In chapter 1 it mentions on various occasions that the measurement of a wave or particle forces it to take a position or momentum, depending on the measurement. It then says that repeated measurements in quick succession would yield the same result, but if you wait long enough the wave or particle will return to its original state. We will probably return to this again in the book, but looking at the Schrodinger equation given thus far, I am having troubles wrapping my head around where the return to original state is built into the equation.

Can anyone qualitatively explain this? I am sure we will cover it again later so just a quick summary would be appreciated.

I also have that question…I think the particle has a particular wave function that it is assumed to naturally reside at, but is it just the nature of the particle to want to return to its original state some time after it has been forced to resolve into a particular value, or is there something in the equation that forces it back?

This may just be a brain fart on my part, but could someone explain how one goes from Eq[1.29] to [1.31] (that's pg 15-16)? I guess I don't quite understand how one can “peel a derivative.” If there's an adequate link to answer this, I will be satisfied, thanks.

I've attempted to answer this brain fart and only arrived at my own. The partial derivative of x with respect to x is 1, then I used integration by parts on eq. 1.30 and arrived at something like 1.31. Can somebody show how integrating by parts on 1.30 leads to 1.31 or let me know if i have overlooked anything?

A similar problem is seen in eq. 1.25 and 1.26 only without the factor of x. I dont know where the partial derivative of x goes from eq. 1.25 and 1.26. Again, what have i overlooked?

For Eq. 1.30 to 1.31: you are only integrating by parts on the second term of eq. 1.30 to yield an integral that is identical to the first term (notice that the 1/2 is gone in 1.31). If you look at the footnote on page 16, the integration by parts is explained. As Griffiths states, the boundary term is zero because the wave function goes to zero at +/- infinity.

Going from Eq. 1.25 to 1.26: you integrate both sides of eq. 1.25 with respect to x. The integral of a partial derivative of something simply yields that something.

Is the probability density for a wave function the same as a probability density function (http://en.wikipedia.org/wiki/Probability_density_function)?

On pg. 19 Griffiths touches on the uncertainty principle and explains the de Broglie formula <math>p={h\over{\lambda}}</math> with the statement “thus a spread in wavelength corresponds to a spread in momentum.” I guess I'm having a hard time understanding this statement given that momentum and wavelength are inversely related in the formula. Could someone explain?

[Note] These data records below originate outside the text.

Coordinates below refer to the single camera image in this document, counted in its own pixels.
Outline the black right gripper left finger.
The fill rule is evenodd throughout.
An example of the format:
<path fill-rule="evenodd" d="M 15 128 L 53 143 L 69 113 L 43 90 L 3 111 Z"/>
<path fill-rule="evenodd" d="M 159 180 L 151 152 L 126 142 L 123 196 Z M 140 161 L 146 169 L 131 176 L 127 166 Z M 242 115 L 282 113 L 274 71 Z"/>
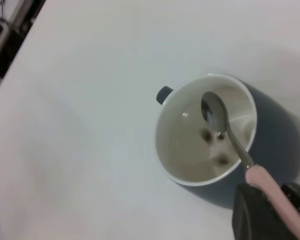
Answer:
<path fill-rule="evenodd" d="M 232 213 L 236 240 L 295 240 L 274 207 L 258 188 L 237 185 Z"/>

See the question submitted by prest121 above and the associated discussion. It's the last question under 09/09/09. If that doesn't answer your question, maybe it will help you determine a more specific question.

I am just curious about how the Gaussian function were found by mathematicians. I try this way: <math>\int x^2 f(x)\,\mathrm dx = \sigma^2</math>. But I don't know how to get the solution for f(x).

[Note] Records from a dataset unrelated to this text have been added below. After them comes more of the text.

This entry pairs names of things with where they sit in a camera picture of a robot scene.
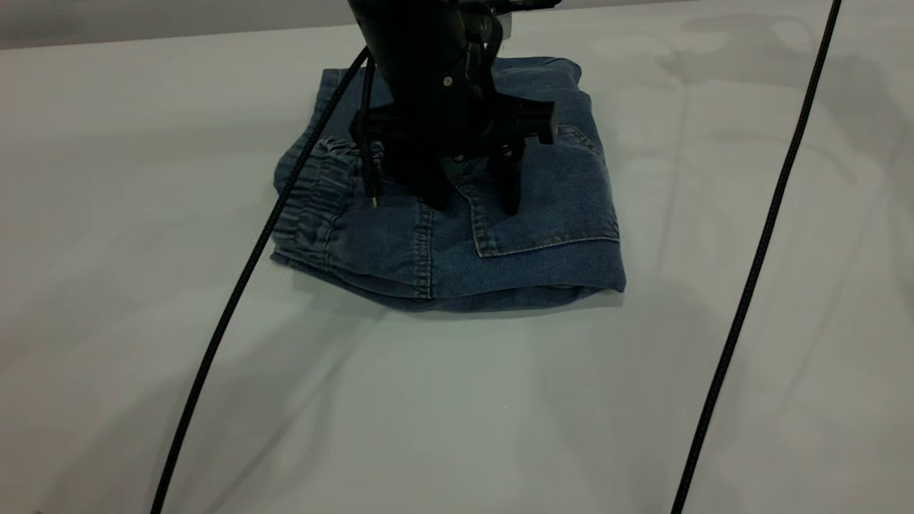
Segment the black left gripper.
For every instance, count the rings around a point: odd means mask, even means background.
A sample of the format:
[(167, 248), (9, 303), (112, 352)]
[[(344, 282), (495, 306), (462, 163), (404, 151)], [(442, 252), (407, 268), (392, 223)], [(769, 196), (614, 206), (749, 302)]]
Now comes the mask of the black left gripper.
[(373, 104), (365, 90), (350, 124), (359, 146), (379, 143), (386, 175), (435, 211), (447, 211), (454, 187), (439, 160), (488, 157), (506, 214), (517, 214), (526, 141), (552, 144), (557, 105), (503, 94), (493, 75), (457, 68), (379, 68), (391, 100)]

Really good question!! Well, you know: <math>\sigma^2= <x^2>-<x>^2=\int x^2 f(x)\,\mathrm dx</math>. By differentiating both sides and solving for f(x), you should get the Gaussian distribution. Can you give me the link that gives you the definition <math>\int x^2 f(x)\,\mathrm dx = \sigma^2</math>. I didn't explicitly solve for f(x) myself, but I think this is the right steps to getting f(x).

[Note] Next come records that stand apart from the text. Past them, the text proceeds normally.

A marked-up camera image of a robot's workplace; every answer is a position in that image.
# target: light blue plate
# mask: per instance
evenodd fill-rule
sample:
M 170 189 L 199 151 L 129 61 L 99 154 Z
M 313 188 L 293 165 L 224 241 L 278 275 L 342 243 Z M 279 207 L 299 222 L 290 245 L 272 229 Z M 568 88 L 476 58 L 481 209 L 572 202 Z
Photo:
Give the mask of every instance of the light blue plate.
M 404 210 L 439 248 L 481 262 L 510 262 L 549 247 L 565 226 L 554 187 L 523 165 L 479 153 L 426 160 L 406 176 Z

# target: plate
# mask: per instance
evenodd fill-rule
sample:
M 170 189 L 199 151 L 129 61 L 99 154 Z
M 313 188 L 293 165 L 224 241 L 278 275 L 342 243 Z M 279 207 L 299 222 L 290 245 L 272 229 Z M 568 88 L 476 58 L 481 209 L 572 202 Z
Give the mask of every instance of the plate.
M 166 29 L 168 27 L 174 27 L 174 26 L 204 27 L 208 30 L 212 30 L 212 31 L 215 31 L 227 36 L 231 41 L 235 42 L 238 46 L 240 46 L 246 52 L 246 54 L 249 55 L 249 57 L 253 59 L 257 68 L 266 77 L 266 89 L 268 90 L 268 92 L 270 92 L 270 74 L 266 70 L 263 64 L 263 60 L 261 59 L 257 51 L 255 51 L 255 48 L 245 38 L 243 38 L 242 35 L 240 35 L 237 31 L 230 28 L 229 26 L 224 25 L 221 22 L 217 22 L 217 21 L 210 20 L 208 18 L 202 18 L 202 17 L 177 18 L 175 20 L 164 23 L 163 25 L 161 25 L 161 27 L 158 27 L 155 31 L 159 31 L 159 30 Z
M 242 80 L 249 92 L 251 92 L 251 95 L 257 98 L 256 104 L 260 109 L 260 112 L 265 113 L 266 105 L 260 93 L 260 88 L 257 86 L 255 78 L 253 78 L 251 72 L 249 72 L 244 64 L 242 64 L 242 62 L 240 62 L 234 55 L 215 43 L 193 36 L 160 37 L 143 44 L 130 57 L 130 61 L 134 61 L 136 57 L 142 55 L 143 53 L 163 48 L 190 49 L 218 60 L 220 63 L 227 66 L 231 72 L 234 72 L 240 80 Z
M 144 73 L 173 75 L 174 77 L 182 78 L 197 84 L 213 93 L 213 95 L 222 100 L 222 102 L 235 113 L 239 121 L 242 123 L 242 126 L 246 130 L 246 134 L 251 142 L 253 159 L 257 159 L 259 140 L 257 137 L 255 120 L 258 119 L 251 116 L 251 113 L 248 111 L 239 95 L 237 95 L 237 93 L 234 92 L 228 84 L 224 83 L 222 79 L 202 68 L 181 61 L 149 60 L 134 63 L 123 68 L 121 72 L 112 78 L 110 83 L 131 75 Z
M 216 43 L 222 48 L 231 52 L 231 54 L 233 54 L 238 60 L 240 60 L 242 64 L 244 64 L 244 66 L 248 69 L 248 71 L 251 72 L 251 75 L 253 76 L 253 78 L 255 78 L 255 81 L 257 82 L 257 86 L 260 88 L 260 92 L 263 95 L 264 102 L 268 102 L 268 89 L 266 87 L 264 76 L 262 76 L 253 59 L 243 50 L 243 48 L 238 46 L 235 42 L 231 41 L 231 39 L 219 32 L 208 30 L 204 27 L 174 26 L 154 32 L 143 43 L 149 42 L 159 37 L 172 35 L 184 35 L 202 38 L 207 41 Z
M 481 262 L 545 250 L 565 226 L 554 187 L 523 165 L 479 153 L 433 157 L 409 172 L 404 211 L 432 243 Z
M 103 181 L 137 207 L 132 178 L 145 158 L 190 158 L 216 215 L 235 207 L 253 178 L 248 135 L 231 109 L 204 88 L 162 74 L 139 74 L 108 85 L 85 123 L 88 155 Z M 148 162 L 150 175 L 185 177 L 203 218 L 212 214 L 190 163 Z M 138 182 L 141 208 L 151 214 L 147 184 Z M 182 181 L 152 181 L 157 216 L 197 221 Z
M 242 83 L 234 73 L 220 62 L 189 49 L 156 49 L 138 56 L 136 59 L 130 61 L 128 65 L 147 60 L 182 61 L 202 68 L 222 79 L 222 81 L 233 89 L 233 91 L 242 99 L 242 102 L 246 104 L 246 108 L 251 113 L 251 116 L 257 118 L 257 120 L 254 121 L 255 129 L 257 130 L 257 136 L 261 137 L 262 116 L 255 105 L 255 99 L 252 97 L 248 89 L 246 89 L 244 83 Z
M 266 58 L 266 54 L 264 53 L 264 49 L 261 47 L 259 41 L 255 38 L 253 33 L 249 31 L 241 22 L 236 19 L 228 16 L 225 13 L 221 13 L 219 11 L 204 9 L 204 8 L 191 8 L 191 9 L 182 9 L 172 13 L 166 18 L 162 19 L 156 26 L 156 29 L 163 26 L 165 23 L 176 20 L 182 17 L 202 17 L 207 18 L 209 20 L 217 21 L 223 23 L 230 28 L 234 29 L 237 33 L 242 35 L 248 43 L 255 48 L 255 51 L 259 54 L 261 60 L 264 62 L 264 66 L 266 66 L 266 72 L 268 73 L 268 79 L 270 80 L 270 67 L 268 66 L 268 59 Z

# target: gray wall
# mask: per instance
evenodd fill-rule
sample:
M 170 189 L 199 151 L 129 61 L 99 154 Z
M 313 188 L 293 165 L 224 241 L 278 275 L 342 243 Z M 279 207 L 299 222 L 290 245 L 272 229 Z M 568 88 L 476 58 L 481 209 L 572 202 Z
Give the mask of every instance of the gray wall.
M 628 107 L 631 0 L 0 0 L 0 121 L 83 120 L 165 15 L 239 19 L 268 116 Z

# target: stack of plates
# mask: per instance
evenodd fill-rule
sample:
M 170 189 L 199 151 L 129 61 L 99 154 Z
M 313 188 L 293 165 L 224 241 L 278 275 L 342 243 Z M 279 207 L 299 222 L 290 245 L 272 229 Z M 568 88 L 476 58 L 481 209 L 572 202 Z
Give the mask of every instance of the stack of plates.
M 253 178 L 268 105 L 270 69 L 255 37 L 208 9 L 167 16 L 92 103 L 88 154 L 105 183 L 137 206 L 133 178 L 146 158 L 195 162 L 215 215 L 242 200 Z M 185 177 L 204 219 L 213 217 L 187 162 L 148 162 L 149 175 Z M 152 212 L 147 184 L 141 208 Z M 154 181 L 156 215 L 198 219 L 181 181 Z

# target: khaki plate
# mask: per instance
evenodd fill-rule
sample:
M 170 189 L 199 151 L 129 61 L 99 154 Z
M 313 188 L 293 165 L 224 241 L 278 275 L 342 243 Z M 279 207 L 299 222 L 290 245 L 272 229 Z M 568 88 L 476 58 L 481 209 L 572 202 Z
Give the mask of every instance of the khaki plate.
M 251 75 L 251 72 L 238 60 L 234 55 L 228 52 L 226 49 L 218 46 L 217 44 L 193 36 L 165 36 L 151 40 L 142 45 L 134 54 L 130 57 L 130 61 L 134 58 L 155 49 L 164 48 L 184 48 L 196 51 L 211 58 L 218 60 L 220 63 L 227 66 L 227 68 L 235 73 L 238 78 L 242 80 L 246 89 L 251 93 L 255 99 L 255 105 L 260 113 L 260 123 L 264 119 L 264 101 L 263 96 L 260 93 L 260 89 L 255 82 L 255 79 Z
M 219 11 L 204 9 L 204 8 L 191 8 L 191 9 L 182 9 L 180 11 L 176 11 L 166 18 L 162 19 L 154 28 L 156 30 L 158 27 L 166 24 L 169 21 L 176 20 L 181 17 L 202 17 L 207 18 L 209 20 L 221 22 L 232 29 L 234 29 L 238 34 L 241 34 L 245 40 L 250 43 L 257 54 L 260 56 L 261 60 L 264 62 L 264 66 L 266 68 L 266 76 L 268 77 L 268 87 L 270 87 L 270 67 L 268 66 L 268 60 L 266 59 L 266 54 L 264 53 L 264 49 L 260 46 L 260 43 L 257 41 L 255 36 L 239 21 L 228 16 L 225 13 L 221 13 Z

The equation you are suggesting to differentiate does not have dependence on any variable, so if you differentiate, you will get a zero on both sides. Note that the integral is definite integral, not indefinite one. So after the integral is done, it represents just a number.

With just one constraint that Hardy presented, one cannot determine a function. There is not enough constraints to do so.

If I remember correctly, the Gaussian function is special in the sense that its mean (1st moment) and the variance (2nd moment) are non-zero, but all higher moments (around the mean), <math>\int (x-<x>)^n f(x)\,\mathrm dx</math>, n > 2 are zero. With these constraints, one can in principle determine the function.

We will wrap up Chapter 1 this Monday, and move on to Chap 2. I am hoping to move fairly fast through chap 2 since I am assuming that the infinite square well, etc., are familiar to you from the Modern Physics class. If I am wrong about this, please let me know. If you want me to move slower because you are not sure about some of the materials presented, please let me know that, too. If you spend time to come up with specific questions which would help yourself understand the materials better, that would be great. Yuichi

Does anyone come up with the explanation for the question raised at the end of Friday lecture? How do we interpret the physically meaning of eigenvalues , I understand how mathematically it works, how to solve for it. What kind of physical quantities would have eigenvalues, wavefuntion, energy, momentum? In the summation <math>\sum_{n=1}^{\infty} c_n\psi_n </math>, is <math>\psi_n</math> an eigenfunction?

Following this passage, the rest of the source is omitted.